Echó la cabeza hacia atrás mientras Pedro la besaba en el cuello.
—¿Sigues aburrida? —le susurró, haciéndola sonreír.
—Quizá un poquito —mintió con cara seria, observándolo tras las pestañas bajas—. Esto es bastante inocente.
Pedro la contempló durante un largo rato antes de que su mano le tomase el rostro para mirarla a los ojos.
—Esta vez quiero hacerlo bien —le dijo suavemente—. No quiero ser apresurado.
Lo que Pedro decía era lógico. Pero llevaba diez años alejada de aquel hombre. Y ahora había vuelto, despertando con un beso y una suave caricia emociones que creía olvidadas.
—¿Quién ha hablado de apresurarse? —susurró Paula—. Tenemos toda la noche.
Pedro le recorrió el rostro con la mirada y buscó en sus ojos hasta que esbozó una leve sonrisa.

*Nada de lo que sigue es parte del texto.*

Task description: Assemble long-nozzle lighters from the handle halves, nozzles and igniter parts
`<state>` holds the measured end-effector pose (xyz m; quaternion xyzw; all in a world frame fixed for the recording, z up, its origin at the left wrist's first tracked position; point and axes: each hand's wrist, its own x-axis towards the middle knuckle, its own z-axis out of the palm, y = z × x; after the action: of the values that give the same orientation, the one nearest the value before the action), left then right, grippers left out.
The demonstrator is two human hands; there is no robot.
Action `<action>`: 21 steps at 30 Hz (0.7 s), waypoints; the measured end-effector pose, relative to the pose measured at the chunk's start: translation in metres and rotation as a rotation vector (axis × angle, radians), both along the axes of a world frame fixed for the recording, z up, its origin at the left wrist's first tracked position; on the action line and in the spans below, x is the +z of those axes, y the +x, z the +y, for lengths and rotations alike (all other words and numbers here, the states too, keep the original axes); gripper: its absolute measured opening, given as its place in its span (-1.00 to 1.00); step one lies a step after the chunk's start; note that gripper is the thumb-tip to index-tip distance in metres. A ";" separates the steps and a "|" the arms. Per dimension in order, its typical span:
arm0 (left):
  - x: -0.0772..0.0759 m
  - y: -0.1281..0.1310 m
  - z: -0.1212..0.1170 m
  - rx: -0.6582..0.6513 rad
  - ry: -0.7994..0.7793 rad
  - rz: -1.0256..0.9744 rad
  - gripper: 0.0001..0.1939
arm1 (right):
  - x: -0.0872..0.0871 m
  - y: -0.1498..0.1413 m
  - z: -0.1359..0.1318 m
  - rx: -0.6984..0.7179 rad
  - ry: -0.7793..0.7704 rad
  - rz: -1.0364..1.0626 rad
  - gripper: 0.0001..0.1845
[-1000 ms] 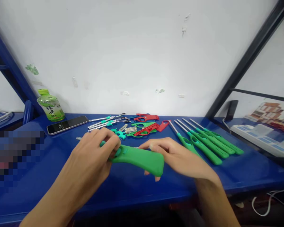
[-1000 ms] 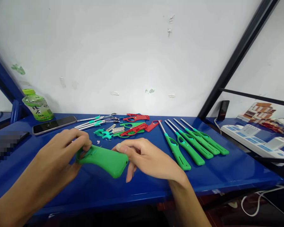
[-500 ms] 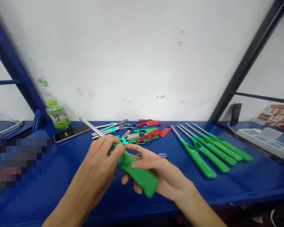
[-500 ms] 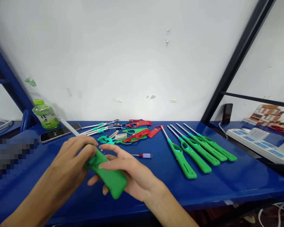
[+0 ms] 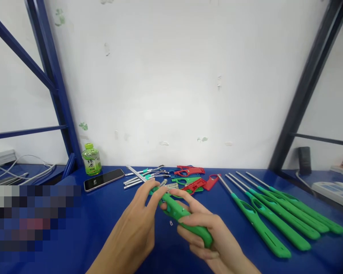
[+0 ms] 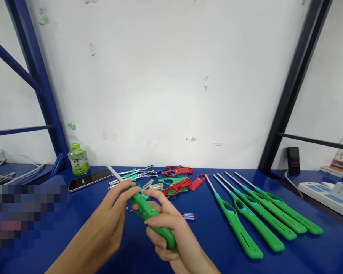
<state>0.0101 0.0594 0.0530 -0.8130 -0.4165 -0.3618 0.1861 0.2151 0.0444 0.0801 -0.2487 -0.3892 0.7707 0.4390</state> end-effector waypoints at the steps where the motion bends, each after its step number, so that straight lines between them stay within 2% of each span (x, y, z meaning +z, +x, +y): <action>1: 0.000 0.000 -0.001 0.018 0.010 0.005 -0.26 | 0.001 -0.001 -0.001 -0.038 0.030 -0.029 -0.40; 4: 0.003 0.002 -0.004 0.038 0.050 -0.002 -0.32 | 0.003 -0.001 -0.004 -0.161 0.111 -0.133 -0.41; 7: 0.006 0.003 -0.008 0.036 0.055 -0.010 -0.36 | 0.003 0.003 -0.004 -0.249 0.158 -0.182 -0.33; 14: 0.003 0.003 -0.009 0.034 0.011 0.050 -0.43 | -0.003 0.021 0.000 -0.270 0.206 -0.178 -0.20; 21: 0.002 0.002 -0.011 -0.030 0.000 0.056 -0.52 | 0.006 0.029 0.003 -0.356 0.213 -0.232 -0.12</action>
<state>0.0125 0.0480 0.0555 -0.8291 -0.3986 -0.3416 0.1924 0.2436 0.0471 0.0861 -0.3526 -0.4662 0.6019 0.5440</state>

—Tienes razón —dijo él—. Tenemos todo el tiempo del mundo.
Reclamando sus labios, la estrechó contra su cuerpo. Paula abrió su boca a la presión persuasiva mientras le hundía los dedos en el espeso cabello. Se besaron hasta que el aliento de Pedro ardió contra su mejilla, hasta que sus pechos se apretaron contra la fina tela de su vestido, hasta que lo único que ella deseó fue a él. Como si le hubiese leído el pensamiento, él deslizó su mano dentro del vestido para abarcarle con ella un pecho. Ella se movió ante su contacto, abriéndose a las sensaciones que había olvidado hacía tiempo. Cuando pensaba que se moriría de anhelo, él le rozó con el pulgar la hinchada cúspide. Paula se arqueó hacia atrás y el deseo se convirtió en una ardiente necesidad. Pedro sonrió, apartando la tela del vestido. Inclinó la cabeza para seguir el camino que había trazado su mano. Ella se estremeció mientras la mano masculina se movía más abajo...
—Tienen que estar por aquí —dijo una voz masculina.
Pedro se quedó petrificado y Trish se envaró.
—Ay, estos chavales —dijo una voz que procedía de donde habían estacionado el coche.
—¿Tienes una linterna?
Presa del pánico, Paula miró a Pedro. Dios santo, no era solo un hombre. Eran dos. Pedro se llevó un dedo a tos labios y se sentó lentamente. Ella se acomodó el vestido y se pasó los dedos por el pelo, con el pulso latiéndole desbocado. Él alisó la manta y le dió un tranquilizador apretón de manos cuando los dos alguaciles aparecieron en el claro. El haz de la linterna se posó brevemente en Paula antes de dirigirse a Pedro.
—¡Anda, si es Pedro Alfonso! Ví el todoterreno, pero no me dí cuenta de que era suyo. No esperaba encontrarlo aquí.
—Yo tampoco, Rodrigo —rió Pedro—. Paula y yo subimos aquí a mirar las estrellas. Espero que no haya una ley que lo impida.
—Por supuesto que no. Pero la mayoría de los que suben aquí son chavales. Y la mayoría vienen a hacer cosas que no son exactamente mirar las estrellas.
—Es difícil de creer —dijo Pedro—, en un sitio tan público como este.
A Paula se le subieron los colores al pensar lo expuesta que se había encontrado unos minutos antes.
—Se les suben las hormonas —dijo Fred con una risa abogada—, y lo hacen en cualquier lado.